▸ TO DO: Retype every line of the data, keeping each word exactly.

▸ SUPPLIED MATERIAL:
+---+

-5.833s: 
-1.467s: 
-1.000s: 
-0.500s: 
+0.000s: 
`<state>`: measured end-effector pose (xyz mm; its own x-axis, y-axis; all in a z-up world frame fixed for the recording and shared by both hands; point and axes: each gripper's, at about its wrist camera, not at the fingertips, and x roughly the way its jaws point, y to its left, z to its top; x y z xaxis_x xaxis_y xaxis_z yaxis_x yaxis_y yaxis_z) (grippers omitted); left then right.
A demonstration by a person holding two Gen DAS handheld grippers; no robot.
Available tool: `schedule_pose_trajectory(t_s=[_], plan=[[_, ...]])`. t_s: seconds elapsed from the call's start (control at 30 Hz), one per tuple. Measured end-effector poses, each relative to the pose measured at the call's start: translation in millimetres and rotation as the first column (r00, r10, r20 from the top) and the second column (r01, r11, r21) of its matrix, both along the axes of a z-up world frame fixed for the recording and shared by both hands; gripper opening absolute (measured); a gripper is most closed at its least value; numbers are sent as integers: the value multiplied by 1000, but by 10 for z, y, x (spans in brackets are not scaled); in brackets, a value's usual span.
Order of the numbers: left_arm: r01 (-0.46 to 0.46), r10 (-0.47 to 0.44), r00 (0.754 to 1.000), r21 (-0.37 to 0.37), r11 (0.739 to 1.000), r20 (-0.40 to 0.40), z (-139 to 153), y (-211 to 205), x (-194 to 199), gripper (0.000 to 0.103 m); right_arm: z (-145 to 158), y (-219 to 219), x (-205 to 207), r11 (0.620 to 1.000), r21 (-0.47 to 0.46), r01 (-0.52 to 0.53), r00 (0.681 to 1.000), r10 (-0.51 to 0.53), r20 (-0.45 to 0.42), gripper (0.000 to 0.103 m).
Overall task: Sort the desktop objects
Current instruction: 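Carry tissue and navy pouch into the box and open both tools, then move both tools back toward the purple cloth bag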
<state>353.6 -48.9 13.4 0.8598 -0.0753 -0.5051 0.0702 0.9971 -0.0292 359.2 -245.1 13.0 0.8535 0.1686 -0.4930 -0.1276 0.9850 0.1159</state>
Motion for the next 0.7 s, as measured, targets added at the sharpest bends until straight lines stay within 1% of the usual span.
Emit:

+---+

▸ RESPONSE TO THE TASK:
-5.833s: 
-1.467s: 
-1.000s: 
-0.500s: 
+0.000s: 
`<state>`: measured end-effector pose (xyz mm; its own x-axis, y-axis; all in a z-up world frame fixed for the recording and shared by both hands; point and axes: each gripper's, at about its wrist camera, not at the fingertips, and x roughly the way its jaws point, y to its left, z to its top; x y z xaxis_x xaxis_y xaxis_z yaxis_x yaxis_y yaxis_z) (grippers omitted); left then right.
A demonstration by a person holding two Gen DAS handheld grippers; no robot.
Available tool: `schedule_pose_trajectory(t_s=[_], plan=[[_, ...]])`. t_s: seconds elapsed from the call's start (control at 30 Hz), one per tuple. Measured end-effector poses, each relative to the pose measured at the call's start: translation in millimetres and rotation as the first column (r00, r10, r20 from the top) and the second column (r01, r11, r21) of its matrix, both along the axes of a z-up world frame fixed for the recording and shared by both hands; gripper opening absolute (measured); a gripper is most closed at its least value; numbers are sent as integers: the value multiplied by 1000, but by 10 for z, y, x (spans in brackets are not scaled); in brackets, a value's usual span.
Order of the numbers: left_arm: r01 (-0.46 to 0.46), r10 (-0.47 to 0.44), r00 (0.754 to 1.000), r21 (-0.37 to 0.37), r11 (0.739 to 1.000), r20 (-0.40 to 0.40), z (-139 to 153), y (-211 to 205), x (-194 to 199), gripper (0.000 to 0.103 m); right_arm: z (-145 to 158), y (-219 to 219), x (-205 to 207), r11 (0.620 to 1.000), r21 (-0.47 to 0.46), r01 (-0.52 to 0.53), r00 (0.681 to 1.000), r10 (-0.51 to 0.53), r20 (-0.45 to 0.42), gripper (0.000 to 0.103 m).
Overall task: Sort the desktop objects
Current instruction: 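Carry tissue and navy pouch into the box and open both tools, then move both tools back toward the purple cloth bag
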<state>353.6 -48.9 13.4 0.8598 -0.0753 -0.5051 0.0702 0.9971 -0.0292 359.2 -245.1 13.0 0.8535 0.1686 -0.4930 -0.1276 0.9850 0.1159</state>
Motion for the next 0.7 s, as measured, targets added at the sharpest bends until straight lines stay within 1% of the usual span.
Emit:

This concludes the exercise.